Data for this task Start Marker
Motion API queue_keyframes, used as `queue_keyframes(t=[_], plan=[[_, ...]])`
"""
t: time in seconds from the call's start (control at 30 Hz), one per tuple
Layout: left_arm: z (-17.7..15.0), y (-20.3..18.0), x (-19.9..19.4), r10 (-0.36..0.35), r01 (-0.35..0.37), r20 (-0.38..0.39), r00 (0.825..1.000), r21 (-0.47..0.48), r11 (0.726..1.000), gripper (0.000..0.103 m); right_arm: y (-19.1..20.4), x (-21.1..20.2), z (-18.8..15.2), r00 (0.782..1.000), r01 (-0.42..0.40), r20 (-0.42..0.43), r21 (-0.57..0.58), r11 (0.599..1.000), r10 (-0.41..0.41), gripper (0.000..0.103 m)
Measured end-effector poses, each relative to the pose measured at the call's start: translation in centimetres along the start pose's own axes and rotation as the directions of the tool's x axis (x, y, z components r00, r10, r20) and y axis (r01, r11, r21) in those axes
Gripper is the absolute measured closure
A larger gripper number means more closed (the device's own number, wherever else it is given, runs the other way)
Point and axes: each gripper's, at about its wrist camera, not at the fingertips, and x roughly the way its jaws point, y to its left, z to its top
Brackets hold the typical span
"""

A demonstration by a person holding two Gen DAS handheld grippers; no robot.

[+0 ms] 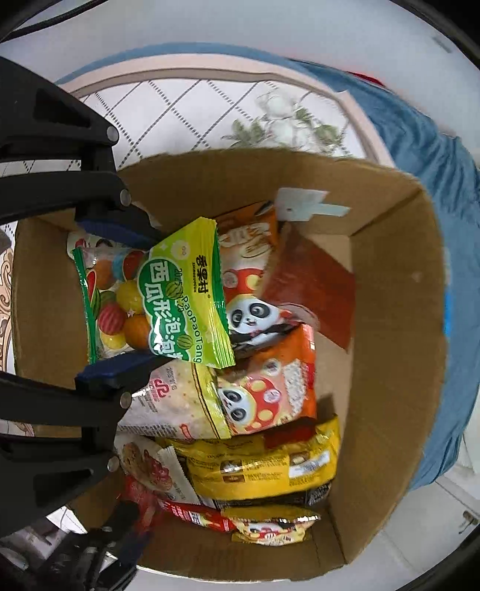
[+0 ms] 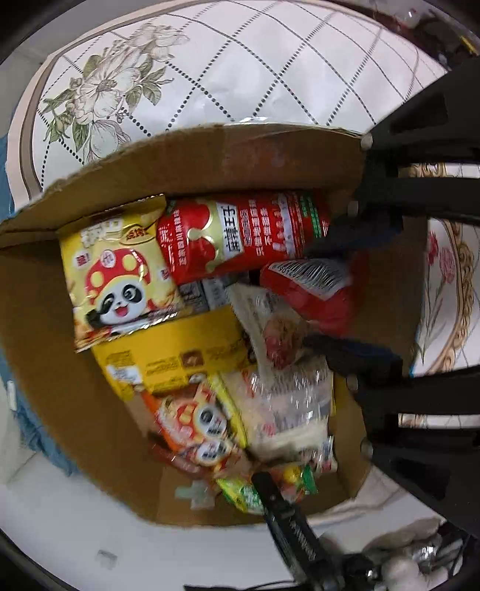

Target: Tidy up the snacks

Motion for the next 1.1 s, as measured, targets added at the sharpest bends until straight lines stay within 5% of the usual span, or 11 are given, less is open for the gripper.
queue_keyframes(t=[0.07, 0.2, 0.3, 0.73, 1.1], plan=[[-0.1, 0.2, 0.3, -0.02, 0.02, 0.0, 1.0, -0.017, 1.0, 0.048, 0.2, 0.1, 0.1, 1.0, 0.013, 0.003, -0.011, 1.0, -0.013, 0.008], [-0.2, 0.1, -0.4, -0.024, 0.025, 0.062, 0.998, -0.022, 0.999, 0.017, 1.1, 0.0, 0.4, 0.998, 0.065, 0.016, -0.049, 0.997, -0.064, 0.008], [-0.3, 0.0, -1.3, -0.034, 0.037, 0.093, 0.995, -0.028, 0.999, 0.004, 1.5, -0.3, 0.5, 0.996, 0.081, 0.033, -0.056, 0.995, -0.079, 0.008], [-3.2, -0.9, -4.2, -0.021, 0.026, 0.157, 0.987, -0.027, 0.999, 0.003, 1.3, -2.7, -0.3, 0.988, 0.127, 0.095, -0.061, 0.99, -0.12, 0.007], [-7.8, -2.0, -8.7, -0.007, 0.012, 0.243, 0.97, -0.02, 1.0, 0.003, 1.7, -7.9, -4.3, 0.972, 0.124, 0.209, -0.075, 0.989, -0.106, 0.007]])
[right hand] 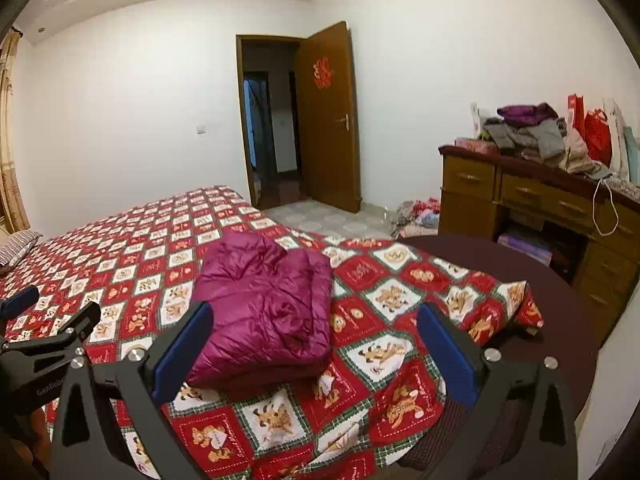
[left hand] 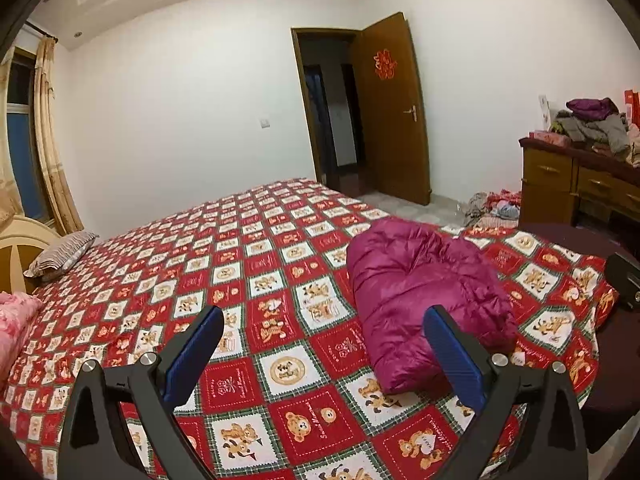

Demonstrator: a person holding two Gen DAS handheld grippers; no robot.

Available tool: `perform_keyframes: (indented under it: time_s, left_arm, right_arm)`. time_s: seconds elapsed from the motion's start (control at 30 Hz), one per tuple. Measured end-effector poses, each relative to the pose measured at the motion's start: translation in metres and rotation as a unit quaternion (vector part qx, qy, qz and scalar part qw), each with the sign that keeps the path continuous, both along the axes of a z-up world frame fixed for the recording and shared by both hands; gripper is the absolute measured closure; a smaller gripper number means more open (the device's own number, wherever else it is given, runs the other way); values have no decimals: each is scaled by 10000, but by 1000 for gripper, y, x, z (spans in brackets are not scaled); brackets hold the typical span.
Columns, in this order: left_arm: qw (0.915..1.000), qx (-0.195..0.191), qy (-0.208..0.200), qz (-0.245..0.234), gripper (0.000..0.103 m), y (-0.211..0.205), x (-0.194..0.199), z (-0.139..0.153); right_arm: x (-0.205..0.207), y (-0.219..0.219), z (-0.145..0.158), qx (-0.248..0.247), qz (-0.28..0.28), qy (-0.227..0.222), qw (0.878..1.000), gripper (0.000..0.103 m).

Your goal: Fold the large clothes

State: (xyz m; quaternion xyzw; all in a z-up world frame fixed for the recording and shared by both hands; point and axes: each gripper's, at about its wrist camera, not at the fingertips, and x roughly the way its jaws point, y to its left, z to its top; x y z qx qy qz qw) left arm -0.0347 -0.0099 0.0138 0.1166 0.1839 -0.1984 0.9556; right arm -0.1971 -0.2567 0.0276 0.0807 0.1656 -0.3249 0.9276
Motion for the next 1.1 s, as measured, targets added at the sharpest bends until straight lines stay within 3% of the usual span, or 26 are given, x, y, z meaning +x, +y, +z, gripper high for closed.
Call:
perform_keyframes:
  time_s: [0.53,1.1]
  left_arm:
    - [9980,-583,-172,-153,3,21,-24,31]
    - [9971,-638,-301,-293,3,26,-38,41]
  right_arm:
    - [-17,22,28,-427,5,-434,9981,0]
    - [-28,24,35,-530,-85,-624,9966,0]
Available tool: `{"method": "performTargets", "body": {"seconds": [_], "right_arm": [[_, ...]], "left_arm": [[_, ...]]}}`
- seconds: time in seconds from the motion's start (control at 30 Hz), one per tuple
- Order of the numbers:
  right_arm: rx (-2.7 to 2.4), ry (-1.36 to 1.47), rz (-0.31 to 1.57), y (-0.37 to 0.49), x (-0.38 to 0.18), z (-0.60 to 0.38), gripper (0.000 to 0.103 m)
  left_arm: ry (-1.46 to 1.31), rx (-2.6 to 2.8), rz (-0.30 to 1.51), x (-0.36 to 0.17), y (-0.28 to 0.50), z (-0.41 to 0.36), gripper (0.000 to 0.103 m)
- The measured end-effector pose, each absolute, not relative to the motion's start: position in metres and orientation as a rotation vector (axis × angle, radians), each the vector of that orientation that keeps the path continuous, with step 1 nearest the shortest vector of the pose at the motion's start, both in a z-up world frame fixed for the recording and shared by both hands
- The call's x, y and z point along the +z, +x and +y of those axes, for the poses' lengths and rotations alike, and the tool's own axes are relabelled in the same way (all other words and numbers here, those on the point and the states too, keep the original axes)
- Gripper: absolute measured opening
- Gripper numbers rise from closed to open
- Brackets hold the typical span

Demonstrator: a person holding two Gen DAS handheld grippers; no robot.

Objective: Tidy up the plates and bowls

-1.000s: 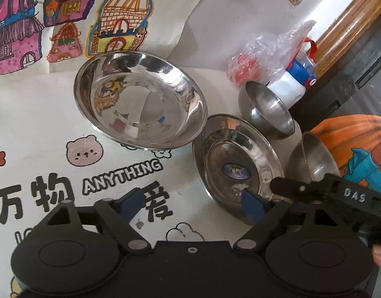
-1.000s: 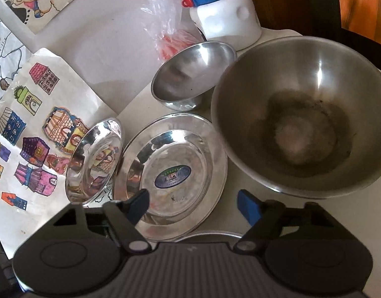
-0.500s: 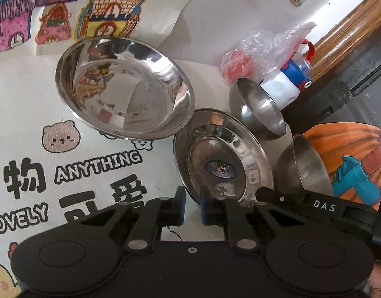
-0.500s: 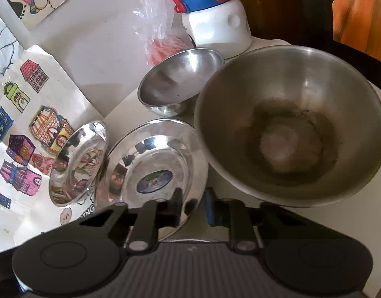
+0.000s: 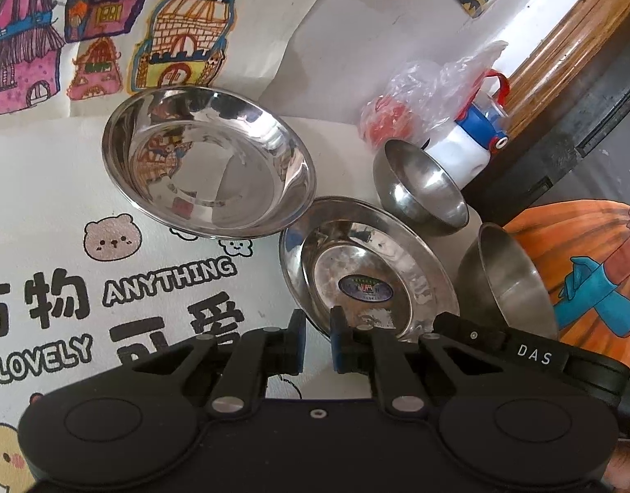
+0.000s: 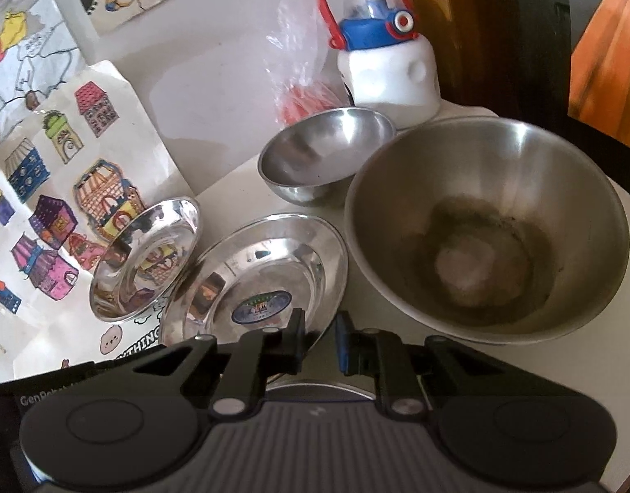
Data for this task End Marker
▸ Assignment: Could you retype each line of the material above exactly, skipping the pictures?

▸ Response for this exercise:
Motion API queue_keyframes, used as `queue_keyframes(t=[_], plan=[[_, ...]])`
"""
t: time in seconds from the call's start (control at 30 Hz), one per tuple
Layout: left_arm: z (-17.7..15.0), y (-20.3..18.0), x (-19.9..19.4), r10 (-0.36..0.35), r01 (-0.35..0.37), r20 (-0.38..0.39), r00 (0.825..1.000), r21 (-0.47..0.48), r11 (0.726..1.000), gripper (0.000..0.103 m); right_arm: y (-19.1..20.4), x (-21.1..20.2), z (-18.8..15.2), r00 (0.782..1.000), r01 (-0.42..0.40), r20 (-0.42..0.43), r21 (-0.57..0.58), r11 (0.599..1.000), r10 (-0.41..0.41), gripper (0.000..0.103 m)
Measured end-effector poses, each relative to the pose measured at the call's start: translation in centimetres along the start pose's own axes and rotation as the directions of the tool's x axis (x, y, z components r00, r10, r20) and y axis (r01, r11, r21) in those axes
Gripper is the absolute measured closure
A larger gripper number means more closed (the device's own number, wherever else it is given, runs the other way)
Point and axes: each gripper's, at about its wrist camera, not at the fingertips, and x roughly the way its jaws point, y to its left, z to its top
Brackets hold the typical span
"""

A demonstration by a person holding two Gen DAS handheld grippers; no robot.

[+0 ms] 
[+0 ms] 

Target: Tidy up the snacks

Motion for the next 1.1 s, as measured, targets added at the sharpest bends until straight lines stay within 5% of the usual span, or 11 are given, less is open for the gripper.
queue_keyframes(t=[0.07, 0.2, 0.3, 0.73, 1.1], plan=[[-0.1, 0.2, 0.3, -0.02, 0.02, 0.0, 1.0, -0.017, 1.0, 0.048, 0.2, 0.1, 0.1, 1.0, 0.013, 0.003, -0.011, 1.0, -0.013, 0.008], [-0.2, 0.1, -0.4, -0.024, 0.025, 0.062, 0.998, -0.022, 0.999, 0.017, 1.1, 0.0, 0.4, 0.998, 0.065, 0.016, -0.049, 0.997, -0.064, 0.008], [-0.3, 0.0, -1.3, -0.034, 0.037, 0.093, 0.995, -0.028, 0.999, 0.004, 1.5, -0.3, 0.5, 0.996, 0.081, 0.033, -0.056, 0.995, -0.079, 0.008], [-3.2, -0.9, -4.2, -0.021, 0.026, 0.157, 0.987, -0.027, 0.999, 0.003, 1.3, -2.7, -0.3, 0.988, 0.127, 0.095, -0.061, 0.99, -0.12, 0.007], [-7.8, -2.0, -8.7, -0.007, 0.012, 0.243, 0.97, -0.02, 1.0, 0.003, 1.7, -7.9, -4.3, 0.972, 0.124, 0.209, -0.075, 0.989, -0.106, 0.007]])
[right hand] 
[left hand] 

Demonstrator: a person holding two Gen DAS handheld grippers; no robot.

Available tool: `perform_keyframes: (indented under it: time_s, left_arm, right_arm)`. time_s: seconds elapsed from the motion's start (control at 30 Hz), one per tuple. Measured end-effector poses, each relative to the pose measured at the motion's start: translation in metres and rotation as a unit quaternion (vector part qx, qy, qz and scalar part qw), each with the sign that keeps the path continuous, both along the axes of a z-up world frame fixed for the recording and shared by both hands; gripper is the absolute measured closure; a smaller gripper number means more open (the device's own number, wherever else it is given, runs the other way); values have no decimals: each is scaled by 10000, but by 1000 for gripper, y, x, z (spans in brackets are not scaled); brackets hold the typical span.
Columns, in this order: left_arm: qw (0.915..1.000), qx (-0.195..0.191), qy (-0.208..0.200), qz (-0.245..0.234), gripper (0.000..0.103 m), y (-0.211..0.205), x (-0.194..0.199), z (-0.139..0.153); right_arm: x (-0.205..0.207), y (-0.219..0.219), z (-0.145..0.158), qx (-0.248..0.247), qz (-0.28..0.28), qy (-0.227..0.222), qw (0.878..1.000), gripper (0.000..0.103 m).

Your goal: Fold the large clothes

State: (xyz m; quaternion xyzw; all in a z-up world frame fixed for the recording and shared by both hands; point and axes: each gripper's, at about its wrist camera, not at the fingertips, and x roughly the way its jaws point, y to its left, z to its top; x y z qx qy qz qw) left arm -0.0347 -0.0099 0.0138 0.1166 0.1839 -0.1984 0.9556; right arm -0.1971 -0.2567 0.0276 0.0807 0.1656 -0.3249 0.9276
Motion for the next 1.1 s, as measured, targets added at the sharpest bends until straight lines stay within 3% of the usual span, or 26 are given, x, y, z meaning +x, +y, +z, gripper high for closed.
Call:
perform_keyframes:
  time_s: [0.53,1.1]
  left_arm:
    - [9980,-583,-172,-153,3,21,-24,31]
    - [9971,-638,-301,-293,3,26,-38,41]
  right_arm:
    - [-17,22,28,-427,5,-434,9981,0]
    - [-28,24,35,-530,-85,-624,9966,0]
Available tool: `{"method": "performTargets", "body": {"seconds": [_], "right_arm": [[_, ...]], "left_arm": [[_, ...]]}}`
- seconds: time in seconds from the motion's start (control at 30 Hz), one per tuple
- Order of the numbers:
  right_arm: rx (-2.7 to 2.4), ry (-1.36 to 1.47), rz (-0.31 to 1.57), y (-0.37 to 0.49), x (-0.38 to 0.18), z (-0.60 to 0.38), gripper (0.000 to 0.103 m)
  left_arm: ry (-1.46 to 1.31), rx (-2.6 to 2.8), rz (-0.30 to 1.51), x (-0.36 to 0.17), y (-0.28 to 0.50), z (-0.41 to 0.36), gripper (0.000 to 0.103 m)
- The measured end-effector pose, each absolute, not relative to the motion's start: position in metres and orientation as a rotation vector (axis × angle, radians), each the vector of that orientation that keeps the path continuous, with step 1 nearest the shortest vector of the pose at the motion's start, both in a z-up world frame fixed for the recording and shared by both hands
- The call's x, y and z point along the +z, +x and +y of those axes, for the poses' lengths and rotations alike, and the tool's own axes are relabelled in the same way (all other words and numbers here, those on the point and the states too, keep the original axes)
- Gripper: absolute measured opening
- Gripper numbers rise from closed to open
- Brackets hold the typical span

Demonstrator: a person holding two Gen DAS handheld grippers; no robot.

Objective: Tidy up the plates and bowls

-1.000s: 
-1.000s: 
-0.500s: 
-0.500s: 
+0.000s: 
+0.000s: 

Nothing further is needed for this exercise.